I’m glad you’re blogging more frequently.

If I may make a suggestion about the above - Doing one thing will solve both those problems.

Express risk as a derived value (like speed - km/hr). If you use incidents per annum/cost per incident using probability theory, you’ll help yourself because you are telling them how probable the incident is. Do it in a consistent, defensible way and they will be hard pressed to rationally argue with your conclusions.

Second, by ditching the red/yellow/green and giving them actual metrics you’ll remove the perception of arbitrary risk rating. Preferably they should sign off on their own risk, but at least you’re saying “hey, there’s a good probability that sometime in the next 5 years you’re going to have to pony up $2,000,000 for an incident because you won’t spend $800,000 on a test environment” instead of “I warned you, but you wouldn’t listen so now you’re yellow. In fact, you’re borderline orange, and you don’t want to get close to red, believe me.”

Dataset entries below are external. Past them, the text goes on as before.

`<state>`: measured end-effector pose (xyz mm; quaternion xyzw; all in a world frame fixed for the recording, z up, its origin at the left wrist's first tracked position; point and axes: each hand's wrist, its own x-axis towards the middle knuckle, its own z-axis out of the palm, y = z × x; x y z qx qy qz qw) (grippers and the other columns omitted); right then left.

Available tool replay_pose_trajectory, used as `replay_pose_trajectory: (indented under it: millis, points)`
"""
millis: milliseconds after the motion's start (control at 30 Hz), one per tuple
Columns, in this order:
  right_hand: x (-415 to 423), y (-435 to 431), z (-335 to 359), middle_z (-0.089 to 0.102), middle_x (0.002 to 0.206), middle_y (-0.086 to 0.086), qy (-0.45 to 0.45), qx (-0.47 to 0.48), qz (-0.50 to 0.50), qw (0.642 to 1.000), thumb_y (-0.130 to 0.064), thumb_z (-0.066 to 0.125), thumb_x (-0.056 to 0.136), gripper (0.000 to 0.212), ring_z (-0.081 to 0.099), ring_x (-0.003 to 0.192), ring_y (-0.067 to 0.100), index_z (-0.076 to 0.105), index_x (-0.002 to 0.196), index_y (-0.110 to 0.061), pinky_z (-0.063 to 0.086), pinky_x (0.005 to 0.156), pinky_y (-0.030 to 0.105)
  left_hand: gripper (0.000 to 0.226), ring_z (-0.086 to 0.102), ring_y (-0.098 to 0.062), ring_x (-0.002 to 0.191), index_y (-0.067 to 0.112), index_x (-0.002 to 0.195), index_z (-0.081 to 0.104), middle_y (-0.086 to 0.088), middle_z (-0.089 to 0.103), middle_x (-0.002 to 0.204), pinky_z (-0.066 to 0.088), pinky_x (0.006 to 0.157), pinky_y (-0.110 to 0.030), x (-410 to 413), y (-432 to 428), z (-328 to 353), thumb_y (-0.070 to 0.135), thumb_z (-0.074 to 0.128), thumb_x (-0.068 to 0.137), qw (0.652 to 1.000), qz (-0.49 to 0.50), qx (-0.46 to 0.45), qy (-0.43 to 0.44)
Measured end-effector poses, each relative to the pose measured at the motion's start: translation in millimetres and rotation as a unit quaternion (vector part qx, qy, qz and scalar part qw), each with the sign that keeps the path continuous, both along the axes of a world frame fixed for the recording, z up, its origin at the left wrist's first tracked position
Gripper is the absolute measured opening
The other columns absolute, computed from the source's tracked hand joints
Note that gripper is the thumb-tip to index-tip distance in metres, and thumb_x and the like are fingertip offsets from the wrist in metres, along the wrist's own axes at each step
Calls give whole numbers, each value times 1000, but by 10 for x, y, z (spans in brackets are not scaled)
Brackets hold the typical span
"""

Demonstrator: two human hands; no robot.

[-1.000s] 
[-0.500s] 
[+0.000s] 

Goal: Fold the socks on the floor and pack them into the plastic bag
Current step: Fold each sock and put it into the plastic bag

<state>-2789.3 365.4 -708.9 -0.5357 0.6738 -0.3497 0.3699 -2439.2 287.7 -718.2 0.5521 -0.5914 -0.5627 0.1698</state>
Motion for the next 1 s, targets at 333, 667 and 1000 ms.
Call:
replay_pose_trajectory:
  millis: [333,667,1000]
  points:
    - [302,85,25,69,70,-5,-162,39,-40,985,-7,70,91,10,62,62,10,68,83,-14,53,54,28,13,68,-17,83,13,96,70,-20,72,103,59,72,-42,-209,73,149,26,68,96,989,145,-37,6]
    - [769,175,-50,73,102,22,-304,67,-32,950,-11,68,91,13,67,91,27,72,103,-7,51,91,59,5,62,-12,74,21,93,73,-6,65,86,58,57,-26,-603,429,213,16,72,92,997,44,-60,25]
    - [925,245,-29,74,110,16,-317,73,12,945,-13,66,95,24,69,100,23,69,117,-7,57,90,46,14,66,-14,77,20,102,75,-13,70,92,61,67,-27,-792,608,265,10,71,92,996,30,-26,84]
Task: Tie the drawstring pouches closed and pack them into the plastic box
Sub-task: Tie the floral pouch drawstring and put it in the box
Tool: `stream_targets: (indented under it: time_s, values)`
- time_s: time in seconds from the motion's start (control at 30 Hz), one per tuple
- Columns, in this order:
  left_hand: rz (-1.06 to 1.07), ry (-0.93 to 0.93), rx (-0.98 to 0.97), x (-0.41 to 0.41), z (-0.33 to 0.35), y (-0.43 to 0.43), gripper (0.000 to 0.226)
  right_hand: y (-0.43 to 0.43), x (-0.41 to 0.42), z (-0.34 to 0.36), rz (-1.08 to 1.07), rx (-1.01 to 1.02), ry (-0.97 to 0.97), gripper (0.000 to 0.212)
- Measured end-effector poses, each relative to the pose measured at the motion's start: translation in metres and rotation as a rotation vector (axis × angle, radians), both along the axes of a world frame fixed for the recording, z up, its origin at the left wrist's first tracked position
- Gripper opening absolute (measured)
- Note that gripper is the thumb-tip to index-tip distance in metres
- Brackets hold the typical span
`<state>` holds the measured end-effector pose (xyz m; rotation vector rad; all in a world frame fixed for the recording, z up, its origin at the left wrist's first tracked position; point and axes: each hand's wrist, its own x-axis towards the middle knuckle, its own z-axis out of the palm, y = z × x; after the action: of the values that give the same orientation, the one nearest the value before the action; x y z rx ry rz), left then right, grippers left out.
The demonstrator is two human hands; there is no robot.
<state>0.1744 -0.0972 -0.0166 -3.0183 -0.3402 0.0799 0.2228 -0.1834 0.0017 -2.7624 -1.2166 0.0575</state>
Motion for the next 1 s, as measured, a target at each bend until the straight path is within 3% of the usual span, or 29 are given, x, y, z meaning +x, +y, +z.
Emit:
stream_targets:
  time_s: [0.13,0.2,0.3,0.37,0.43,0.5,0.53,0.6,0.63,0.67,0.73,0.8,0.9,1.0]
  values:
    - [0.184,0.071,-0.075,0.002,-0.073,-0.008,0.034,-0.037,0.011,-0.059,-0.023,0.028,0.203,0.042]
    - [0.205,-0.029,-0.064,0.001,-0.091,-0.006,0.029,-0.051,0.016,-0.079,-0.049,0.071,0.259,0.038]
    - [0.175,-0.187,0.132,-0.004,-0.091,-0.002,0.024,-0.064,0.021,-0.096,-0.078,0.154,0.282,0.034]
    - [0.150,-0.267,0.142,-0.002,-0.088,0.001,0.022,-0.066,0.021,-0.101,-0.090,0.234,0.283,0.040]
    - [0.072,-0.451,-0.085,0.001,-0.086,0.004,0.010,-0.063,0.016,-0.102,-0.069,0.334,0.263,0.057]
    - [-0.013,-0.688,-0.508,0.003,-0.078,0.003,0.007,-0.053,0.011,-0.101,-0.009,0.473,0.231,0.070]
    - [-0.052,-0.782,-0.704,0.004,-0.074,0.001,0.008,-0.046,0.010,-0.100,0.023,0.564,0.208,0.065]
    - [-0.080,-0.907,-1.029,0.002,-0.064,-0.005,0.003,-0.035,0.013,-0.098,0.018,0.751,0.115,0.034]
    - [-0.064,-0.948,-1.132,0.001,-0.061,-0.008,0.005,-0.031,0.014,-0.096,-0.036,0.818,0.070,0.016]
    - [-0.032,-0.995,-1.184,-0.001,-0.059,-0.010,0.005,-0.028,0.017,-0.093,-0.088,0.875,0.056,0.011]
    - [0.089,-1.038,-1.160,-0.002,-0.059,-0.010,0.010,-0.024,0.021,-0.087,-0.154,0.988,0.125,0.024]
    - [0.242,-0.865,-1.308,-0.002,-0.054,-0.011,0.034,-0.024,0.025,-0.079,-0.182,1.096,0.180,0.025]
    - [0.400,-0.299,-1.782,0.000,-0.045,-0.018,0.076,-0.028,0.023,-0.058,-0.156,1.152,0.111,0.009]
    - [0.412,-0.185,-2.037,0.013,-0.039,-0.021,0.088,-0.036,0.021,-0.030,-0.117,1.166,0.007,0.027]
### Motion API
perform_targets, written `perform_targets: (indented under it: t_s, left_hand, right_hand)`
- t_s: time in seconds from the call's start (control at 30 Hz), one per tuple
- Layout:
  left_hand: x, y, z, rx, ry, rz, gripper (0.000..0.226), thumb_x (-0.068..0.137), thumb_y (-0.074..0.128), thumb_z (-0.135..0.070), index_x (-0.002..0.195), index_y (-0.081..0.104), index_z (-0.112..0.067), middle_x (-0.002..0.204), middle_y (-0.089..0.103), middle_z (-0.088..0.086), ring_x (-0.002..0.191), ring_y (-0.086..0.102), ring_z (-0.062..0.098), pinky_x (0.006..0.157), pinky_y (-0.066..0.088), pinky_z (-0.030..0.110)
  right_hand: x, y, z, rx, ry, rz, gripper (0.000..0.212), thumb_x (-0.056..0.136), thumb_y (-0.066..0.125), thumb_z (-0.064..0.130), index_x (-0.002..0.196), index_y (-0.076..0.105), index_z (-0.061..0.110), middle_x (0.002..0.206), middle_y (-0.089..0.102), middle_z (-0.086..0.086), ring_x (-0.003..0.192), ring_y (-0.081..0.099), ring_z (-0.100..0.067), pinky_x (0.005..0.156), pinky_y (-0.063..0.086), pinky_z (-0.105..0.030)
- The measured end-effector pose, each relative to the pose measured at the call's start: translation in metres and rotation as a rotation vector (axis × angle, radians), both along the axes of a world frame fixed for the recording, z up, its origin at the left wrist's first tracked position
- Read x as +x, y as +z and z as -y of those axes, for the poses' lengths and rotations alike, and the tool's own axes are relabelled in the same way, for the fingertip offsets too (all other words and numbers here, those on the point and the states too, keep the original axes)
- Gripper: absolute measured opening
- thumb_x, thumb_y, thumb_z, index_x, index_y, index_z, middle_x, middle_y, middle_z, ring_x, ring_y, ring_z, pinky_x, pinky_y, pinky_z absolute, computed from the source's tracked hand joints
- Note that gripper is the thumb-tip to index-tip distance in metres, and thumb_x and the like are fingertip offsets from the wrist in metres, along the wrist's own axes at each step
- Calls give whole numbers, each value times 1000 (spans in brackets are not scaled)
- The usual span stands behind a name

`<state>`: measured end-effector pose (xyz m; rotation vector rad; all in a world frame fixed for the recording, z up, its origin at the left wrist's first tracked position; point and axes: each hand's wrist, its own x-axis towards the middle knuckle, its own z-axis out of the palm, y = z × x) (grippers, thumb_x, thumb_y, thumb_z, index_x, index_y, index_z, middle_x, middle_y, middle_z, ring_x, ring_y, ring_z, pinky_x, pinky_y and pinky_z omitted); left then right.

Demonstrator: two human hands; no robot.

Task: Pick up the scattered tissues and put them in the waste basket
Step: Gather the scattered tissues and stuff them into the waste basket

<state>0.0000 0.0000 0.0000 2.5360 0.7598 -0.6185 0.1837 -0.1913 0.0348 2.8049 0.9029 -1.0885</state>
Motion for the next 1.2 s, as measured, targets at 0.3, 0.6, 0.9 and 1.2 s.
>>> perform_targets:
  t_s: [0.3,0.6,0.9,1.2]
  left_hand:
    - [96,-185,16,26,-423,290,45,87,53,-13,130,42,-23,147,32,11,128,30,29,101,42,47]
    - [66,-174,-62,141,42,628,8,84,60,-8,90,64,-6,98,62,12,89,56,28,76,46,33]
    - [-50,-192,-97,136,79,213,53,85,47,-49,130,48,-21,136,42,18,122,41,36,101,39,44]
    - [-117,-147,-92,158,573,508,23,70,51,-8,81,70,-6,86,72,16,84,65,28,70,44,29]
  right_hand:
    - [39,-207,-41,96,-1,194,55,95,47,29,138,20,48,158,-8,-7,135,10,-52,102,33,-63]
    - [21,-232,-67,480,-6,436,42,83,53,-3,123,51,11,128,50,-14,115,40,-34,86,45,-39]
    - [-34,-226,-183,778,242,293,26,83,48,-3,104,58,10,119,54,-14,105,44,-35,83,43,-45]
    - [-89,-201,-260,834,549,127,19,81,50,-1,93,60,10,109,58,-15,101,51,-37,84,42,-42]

[…] Love it, because it is useful to you now.  Re-read the above. Note that this is what we should be doing - not working with faulty laws/models like risk=controlsXvulnerability/impact, or threatening to turn some project “yellow” because we are the subject matter expert (which is essentially saying that we are above the law set out in a Bayesian network for risk). Think laws, not tools.  Needing to calculate approximations to a law doesn’t change the law.  Planes are still atoms, they aren’t governed by special exceptions in Nature for aerodynamic calculations.  The approximation exists in the map, not in the territory.  You can know the second law of thermodynamics, and yet apply yourself as an engineer to build an imperfect car engine.  The second law does not cease to be applicable; your knowledge of that law, and of Carnot cycles, helps you get as close to the ideal efficiency as you can. […]

Alex,

That’s exactly what I’m working on doing. Of course, that requires a certain level of intellectual ability and honesty that I find more of in some corners of the organization than others.

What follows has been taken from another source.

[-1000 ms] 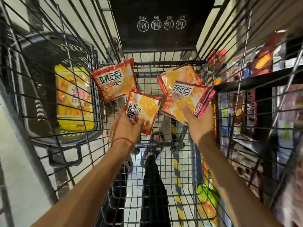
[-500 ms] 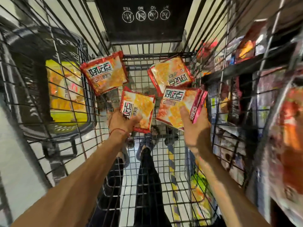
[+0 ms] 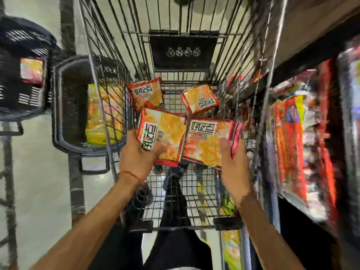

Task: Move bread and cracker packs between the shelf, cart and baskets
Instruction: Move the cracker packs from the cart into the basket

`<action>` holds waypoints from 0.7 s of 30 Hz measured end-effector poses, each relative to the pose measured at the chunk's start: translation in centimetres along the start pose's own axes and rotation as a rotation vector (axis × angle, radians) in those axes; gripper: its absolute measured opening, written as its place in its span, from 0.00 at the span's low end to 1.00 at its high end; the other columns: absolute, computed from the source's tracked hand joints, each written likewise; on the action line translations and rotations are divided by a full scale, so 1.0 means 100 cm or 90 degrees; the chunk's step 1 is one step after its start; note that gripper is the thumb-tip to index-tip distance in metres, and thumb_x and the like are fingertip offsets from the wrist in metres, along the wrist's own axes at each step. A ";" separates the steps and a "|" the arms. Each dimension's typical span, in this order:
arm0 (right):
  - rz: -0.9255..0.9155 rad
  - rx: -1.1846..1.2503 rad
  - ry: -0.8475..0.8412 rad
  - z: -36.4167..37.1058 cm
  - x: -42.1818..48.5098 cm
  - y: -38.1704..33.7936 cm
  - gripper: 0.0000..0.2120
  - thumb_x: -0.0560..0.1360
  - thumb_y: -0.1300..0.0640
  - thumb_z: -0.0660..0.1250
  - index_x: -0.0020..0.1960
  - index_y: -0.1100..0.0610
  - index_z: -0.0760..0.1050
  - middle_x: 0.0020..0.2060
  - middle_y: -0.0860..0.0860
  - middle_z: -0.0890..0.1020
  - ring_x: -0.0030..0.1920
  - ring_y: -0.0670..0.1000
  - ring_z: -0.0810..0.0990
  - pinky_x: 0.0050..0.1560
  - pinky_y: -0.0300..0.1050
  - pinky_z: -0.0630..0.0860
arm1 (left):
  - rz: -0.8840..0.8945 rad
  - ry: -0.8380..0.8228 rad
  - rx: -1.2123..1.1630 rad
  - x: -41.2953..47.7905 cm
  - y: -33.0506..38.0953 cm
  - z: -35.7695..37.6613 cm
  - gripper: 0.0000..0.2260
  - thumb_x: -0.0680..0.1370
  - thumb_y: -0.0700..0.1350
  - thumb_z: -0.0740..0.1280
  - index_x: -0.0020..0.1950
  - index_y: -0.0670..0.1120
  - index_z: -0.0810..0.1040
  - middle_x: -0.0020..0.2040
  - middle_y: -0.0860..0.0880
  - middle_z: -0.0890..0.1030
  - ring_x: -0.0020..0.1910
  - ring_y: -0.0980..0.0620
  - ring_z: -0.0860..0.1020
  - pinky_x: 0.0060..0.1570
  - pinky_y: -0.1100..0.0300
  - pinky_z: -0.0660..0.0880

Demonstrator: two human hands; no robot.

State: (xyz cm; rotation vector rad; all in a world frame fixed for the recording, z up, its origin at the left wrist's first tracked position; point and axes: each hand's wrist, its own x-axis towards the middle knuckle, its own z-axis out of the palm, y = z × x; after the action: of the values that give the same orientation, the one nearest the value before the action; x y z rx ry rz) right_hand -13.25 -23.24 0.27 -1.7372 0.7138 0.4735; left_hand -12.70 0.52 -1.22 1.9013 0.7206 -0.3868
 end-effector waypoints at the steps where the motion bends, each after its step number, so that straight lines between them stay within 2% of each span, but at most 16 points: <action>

Unfortunately, while I may be using all of the analytical and Risk Management tools in my box to measure and explain risk, there are certain corners of the world that truly don’t give a damn about any of the issues I’m raising and only respond to my turning their project yellow.

I think you know that just because I am sometimes forced to use blunt objects to make people do the Right Thing, that doesn’t mean that the methodology by which I decided to wield that object was just as blunt.

When it comes to managing risk, I’d like buy-in, but will settle for compliance if that’s all I can get.